What you need to do – In how many lines of the data does the word "named" appear? Give the number by itself.

[Start of section]

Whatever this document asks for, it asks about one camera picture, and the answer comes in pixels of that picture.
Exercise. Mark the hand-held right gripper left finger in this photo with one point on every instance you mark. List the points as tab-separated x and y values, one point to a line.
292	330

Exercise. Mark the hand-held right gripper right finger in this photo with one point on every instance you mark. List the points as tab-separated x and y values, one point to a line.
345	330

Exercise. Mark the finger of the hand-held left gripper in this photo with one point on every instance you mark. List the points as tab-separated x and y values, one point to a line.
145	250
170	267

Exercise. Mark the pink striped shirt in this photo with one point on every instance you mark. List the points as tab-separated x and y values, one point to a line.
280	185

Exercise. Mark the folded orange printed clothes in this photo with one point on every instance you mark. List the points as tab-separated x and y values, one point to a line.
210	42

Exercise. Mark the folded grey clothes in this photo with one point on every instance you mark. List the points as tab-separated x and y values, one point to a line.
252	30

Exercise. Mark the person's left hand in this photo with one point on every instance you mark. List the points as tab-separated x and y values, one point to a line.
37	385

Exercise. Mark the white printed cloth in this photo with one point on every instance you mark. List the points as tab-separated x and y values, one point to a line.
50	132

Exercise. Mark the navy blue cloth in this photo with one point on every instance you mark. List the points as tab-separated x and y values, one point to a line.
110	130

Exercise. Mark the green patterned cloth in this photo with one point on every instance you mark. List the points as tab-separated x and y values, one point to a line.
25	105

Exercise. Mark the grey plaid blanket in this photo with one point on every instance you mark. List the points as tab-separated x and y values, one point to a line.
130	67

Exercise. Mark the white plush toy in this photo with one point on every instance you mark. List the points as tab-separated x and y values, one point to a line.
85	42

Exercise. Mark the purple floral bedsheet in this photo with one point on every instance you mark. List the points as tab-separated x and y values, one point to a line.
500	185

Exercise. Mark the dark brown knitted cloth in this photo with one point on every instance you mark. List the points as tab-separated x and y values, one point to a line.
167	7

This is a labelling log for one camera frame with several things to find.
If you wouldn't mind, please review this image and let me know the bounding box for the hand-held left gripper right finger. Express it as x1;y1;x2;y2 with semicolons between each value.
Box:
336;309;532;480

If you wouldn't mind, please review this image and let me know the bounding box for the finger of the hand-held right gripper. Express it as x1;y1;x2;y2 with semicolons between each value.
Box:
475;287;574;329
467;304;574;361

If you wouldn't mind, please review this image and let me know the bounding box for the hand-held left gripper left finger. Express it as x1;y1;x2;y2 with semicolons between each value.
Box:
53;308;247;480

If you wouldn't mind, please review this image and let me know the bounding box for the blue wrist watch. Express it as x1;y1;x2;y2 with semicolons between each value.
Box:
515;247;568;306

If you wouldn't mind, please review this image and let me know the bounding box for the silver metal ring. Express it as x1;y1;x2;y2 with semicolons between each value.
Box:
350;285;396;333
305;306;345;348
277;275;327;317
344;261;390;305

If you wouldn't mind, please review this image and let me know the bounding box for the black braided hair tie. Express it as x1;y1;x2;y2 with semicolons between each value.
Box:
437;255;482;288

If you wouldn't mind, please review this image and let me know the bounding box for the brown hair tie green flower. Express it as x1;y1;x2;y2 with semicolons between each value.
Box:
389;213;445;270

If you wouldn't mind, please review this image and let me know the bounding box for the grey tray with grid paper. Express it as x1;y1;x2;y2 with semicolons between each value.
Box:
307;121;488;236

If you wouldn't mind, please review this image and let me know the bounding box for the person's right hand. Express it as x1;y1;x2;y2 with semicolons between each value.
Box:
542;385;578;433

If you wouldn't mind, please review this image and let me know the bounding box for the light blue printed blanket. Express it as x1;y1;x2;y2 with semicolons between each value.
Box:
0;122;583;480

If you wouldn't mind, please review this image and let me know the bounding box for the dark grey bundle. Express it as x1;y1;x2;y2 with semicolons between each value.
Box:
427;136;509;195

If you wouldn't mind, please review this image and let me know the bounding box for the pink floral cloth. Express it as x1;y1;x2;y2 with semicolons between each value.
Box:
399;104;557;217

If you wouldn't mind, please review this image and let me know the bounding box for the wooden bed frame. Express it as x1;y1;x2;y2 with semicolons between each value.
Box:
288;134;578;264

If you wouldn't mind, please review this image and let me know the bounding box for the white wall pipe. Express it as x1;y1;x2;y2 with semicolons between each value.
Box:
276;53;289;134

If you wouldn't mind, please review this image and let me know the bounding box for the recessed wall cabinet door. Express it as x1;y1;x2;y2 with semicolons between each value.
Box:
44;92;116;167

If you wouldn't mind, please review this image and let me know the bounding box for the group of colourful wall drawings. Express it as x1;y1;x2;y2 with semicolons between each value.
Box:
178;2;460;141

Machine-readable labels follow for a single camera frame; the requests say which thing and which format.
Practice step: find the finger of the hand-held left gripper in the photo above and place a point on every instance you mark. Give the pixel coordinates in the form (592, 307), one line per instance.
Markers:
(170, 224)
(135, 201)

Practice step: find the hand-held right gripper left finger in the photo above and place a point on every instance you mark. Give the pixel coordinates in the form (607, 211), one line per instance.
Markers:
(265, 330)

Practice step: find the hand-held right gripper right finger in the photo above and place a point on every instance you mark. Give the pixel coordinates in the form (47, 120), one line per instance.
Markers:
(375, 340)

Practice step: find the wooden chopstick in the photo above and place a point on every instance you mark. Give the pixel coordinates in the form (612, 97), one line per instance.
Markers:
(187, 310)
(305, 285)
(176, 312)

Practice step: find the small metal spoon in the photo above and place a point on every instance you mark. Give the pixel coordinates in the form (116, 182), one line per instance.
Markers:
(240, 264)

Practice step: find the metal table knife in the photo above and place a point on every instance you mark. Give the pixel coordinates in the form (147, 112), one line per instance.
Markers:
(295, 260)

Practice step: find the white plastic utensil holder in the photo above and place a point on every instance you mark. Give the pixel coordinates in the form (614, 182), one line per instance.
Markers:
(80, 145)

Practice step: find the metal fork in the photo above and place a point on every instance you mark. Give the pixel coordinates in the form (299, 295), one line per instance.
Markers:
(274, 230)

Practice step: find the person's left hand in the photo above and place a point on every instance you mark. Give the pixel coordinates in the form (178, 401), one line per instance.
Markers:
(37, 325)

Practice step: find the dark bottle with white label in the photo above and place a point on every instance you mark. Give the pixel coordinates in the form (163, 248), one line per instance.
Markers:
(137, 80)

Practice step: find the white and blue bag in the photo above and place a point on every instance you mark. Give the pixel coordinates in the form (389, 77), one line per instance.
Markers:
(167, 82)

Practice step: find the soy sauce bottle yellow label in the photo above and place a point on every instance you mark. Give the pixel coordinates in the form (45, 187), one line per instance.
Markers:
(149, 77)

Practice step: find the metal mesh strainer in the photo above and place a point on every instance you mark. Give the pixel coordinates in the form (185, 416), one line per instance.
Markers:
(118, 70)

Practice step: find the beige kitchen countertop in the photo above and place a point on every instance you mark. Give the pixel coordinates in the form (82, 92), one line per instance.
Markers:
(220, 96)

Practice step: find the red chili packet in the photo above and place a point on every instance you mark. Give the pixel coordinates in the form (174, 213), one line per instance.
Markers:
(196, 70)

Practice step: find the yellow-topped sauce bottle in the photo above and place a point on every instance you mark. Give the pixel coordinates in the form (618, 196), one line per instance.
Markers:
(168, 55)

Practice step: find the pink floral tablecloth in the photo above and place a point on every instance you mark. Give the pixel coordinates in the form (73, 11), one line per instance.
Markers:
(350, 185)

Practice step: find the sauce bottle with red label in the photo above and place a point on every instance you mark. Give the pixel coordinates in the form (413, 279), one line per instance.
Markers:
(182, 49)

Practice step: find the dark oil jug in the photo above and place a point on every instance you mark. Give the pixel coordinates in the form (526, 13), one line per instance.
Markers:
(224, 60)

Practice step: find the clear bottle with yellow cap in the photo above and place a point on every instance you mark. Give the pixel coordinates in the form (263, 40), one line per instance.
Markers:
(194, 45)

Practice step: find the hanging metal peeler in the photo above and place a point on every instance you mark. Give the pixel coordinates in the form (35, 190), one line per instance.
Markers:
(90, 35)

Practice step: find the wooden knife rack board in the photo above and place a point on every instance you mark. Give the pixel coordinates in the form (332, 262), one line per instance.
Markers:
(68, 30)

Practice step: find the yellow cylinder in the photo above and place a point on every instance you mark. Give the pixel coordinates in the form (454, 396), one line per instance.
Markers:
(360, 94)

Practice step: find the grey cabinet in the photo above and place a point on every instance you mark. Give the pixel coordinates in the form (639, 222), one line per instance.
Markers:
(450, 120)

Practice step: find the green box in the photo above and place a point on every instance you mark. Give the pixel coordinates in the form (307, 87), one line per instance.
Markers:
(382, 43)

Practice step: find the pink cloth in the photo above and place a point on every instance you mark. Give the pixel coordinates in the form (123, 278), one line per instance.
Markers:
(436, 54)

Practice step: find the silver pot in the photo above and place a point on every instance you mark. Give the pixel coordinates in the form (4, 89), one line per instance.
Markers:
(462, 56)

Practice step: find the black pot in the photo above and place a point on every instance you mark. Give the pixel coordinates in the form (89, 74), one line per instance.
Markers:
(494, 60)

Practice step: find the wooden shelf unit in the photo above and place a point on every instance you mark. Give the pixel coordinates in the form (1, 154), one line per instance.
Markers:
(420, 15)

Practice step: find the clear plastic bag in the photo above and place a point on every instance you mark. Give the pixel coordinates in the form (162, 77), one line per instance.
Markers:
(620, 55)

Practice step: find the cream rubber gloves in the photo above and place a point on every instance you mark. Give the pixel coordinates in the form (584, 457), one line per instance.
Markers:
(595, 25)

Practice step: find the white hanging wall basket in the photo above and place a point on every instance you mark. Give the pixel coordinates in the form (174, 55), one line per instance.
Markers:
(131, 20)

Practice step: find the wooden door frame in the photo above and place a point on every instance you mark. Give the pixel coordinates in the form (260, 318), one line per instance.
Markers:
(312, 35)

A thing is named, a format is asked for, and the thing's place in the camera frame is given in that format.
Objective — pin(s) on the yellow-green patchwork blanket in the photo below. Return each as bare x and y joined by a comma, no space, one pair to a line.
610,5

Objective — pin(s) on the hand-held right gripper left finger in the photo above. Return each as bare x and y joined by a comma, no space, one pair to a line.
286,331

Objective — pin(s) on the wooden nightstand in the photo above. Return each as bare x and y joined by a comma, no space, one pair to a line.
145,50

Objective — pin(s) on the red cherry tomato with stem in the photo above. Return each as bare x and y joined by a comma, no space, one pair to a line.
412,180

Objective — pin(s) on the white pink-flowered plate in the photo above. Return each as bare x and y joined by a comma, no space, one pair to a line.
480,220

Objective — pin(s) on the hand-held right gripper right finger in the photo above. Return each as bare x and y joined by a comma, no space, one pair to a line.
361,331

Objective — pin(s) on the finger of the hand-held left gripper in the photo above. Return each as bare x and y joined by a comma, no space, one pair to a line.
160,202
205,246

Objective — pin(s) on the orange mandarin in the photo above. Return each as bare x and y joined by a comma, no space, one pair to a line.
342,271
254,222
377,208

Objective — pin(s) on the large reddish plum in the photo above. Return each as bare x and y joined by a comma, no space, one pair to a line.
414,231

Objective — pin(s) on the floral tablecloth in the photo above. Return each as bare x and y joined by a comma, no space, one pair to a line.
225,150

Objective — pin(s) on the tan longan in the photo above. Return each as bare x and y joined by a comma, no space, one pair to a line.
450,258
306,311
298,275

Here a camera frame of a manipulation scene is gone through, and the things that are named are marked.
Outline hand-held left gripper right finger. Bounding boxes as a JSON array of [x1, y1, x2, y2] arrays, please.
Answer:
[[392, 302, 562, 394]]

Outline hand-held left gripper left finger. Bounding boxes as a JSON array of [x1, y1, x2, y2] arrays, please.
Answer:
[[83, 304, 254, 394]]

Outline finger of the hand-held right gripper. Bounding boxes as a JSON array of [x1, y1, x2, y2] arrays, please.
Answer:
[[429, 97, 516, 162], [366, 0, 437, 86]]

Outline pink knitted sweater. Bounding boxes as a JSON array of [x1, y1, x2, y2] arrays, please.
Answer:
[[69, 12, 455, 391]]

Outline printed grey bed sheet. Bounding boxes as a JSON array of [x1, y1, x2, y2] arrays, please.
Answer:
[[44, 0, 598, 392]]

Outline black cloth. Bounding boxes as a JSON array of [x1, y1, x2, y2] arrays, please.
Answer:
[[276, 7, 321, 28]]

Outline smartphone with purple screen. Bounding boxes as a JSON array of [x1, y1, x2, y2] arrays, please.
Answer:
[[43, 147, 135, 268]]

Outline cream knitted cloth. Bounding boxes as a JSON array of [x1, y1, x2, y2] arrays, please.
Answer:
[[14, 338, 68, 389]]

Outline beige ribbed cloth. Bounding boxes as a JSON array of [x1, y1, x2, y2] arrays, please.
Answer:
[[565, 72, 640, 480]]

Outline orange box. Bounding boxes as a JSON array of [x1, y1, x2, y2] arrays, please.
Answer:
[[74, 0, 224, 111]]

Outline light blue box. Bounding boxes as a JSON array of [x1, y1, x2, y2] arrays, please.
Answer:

[End of section]

Response area – 2